▶ Records for this task:
Start of Block

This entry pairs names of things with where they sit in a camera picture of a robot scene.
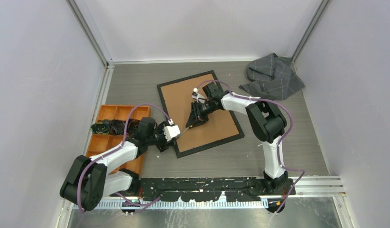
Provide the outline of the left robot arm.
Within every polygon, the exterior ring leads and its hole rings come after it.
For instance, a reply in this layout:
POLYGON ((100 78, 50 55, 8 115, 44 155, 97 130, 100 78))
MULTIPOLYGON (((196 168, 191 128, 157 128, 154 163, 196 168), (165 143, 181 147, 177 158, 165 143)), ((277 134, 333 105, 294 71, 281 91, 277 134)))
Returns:
POLYGON ((60 188, 60 197, 77 205, 80 211, 91 211, 105 196, 121 191, 135 196, 139 192, 138 174, 117 168, 138 158, 150 146, 165 151, 180 134, 172 120, 157 124, 155 119, 143 117, 136 129, 113 148, 91 157, 76 157, 60 188))

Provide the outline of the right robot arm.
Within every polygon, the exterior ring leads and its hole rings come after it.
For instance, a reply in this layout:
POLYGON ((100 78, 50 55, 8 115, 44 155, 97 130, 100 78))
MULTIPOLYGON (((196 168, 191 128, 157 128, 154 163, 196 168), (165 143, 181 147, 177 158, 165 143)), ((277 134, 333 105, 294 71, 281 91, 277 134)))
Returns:
POLYGON ((254 135, 261 141, 264 157, 264 187, 267 193, 277 195, 288 180, 283 168, 281 138, 287 121, 275 103, 252 96, 243 96, 222 90, 216 81, 210 80, 203 87, 205 95, 196 87, 192 91, 191 112, 186 128, 194 128, 208 122, 208 115, 217 110, 233 111, 248 117, 254 135))

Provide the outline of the black picture frame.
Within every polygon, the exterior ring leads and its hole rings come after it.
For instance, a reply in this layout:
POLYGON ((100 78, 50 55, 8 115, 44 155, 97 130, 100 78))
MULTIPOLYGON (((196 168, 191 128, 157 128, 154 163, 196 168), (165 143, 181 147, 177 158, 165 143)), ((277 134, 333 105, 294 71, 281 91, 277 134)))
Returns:
MULTIPOLYGON (((181 131, 186 129, 190 116, 192 90, 205 80, 216 80, 210 70, 193 76, 176 79, 157 85, 163 110, 181 131)), ((176 141, 174 150, 182 158, 244 137, 243 130, 233 111, 218 110, 208 115, 209 121, 186 130, 176 141)))

End of Block

Every line of the data above is to be set down word for word, with the pictures left out.

This entry pairs names of things with where they sit in a camera picture of a robot scene.
Provide the outline of the left robot arm.
Within every polygon, the exterior ring leads and its hole rings come after it.
For instance, a reply in this layout:
POLYGON ((100 78, 50 55, 8 115, 44 155, 97 130, 100 78))
MULTIPOLYGON (((196 168, 191 128, 157 128, 154 163, 196 168), (165 143, 181 147, 177 158, 165 143)), ((277 134, 333 105, 294 71, 281 91, 277 134)))
Returns:
POLYGON ((60 188, 60 197, 77 205, 80 211, 91 211, 105 196, 121 191, 135 196, 139 192, 138 174, 117 168, 138 158, 150 146, 165 151, 180 134, 172 120, 157 124, 155 119, 143 117, 136 129, 113 148, 91 157, 76 157, 60 188))

Provide the outline of the right robot arm.
Within every polygon, the exterior ring leads and its hole rings come after it.
For instance, a reply in this layout:
POLYGON ((100 78, 50 55, 8 115, 44 155, 97 130, 100 78))
MULTIPOLYGON (((196 168, 191 128, 157 128, 154 163, 196 168), (165 143, 181 147, 177 158, 165 143)), ((277 134, 333 105, 294 71, 281 91, 277 134)))
Returns:
POLYGON ((254 135, 261 141, 264 157, 264 187, 267 193, 277 195, 288 180, 283 168, 281 138, 287 121, 275 103, 252 96, 243 96, 222 90, 216 81, 210 80, 203 87, 205 95, 196 87, 192 91, 191 112, 186 128, 194 128, 208 122, 208 115, 217 110, 233 111, 248 117, 254 135))

Provide the outline of the black picture frame.
Within every polygon, the exterior ring leads and its hole rings come after it.
For instance, a reply in this layout:
POLYGON ((100 78, 50 55, 8 115, 44 155, 97 130, 100 78))
MULTIPOLYGON (((196 168, 191 128, 157 128, 154 163, 196 168), (165 143, 181 147, 177 158, 165 143)), ((277 134, 333 105, 294 71, 281 91, 277 134)))
Returns:
MULTIPOLYGON (((181 131, 186 129, 190 116, 192 90, 205 80, 216 80, 210 70, 193 76, 176 79, 157 85, 163 110, 181 131)), ((176 141, 174 150, 182 158, 244 137, 243 130, 233 111, 218 110, 208 115, 209 121, 186 130, 176 141)))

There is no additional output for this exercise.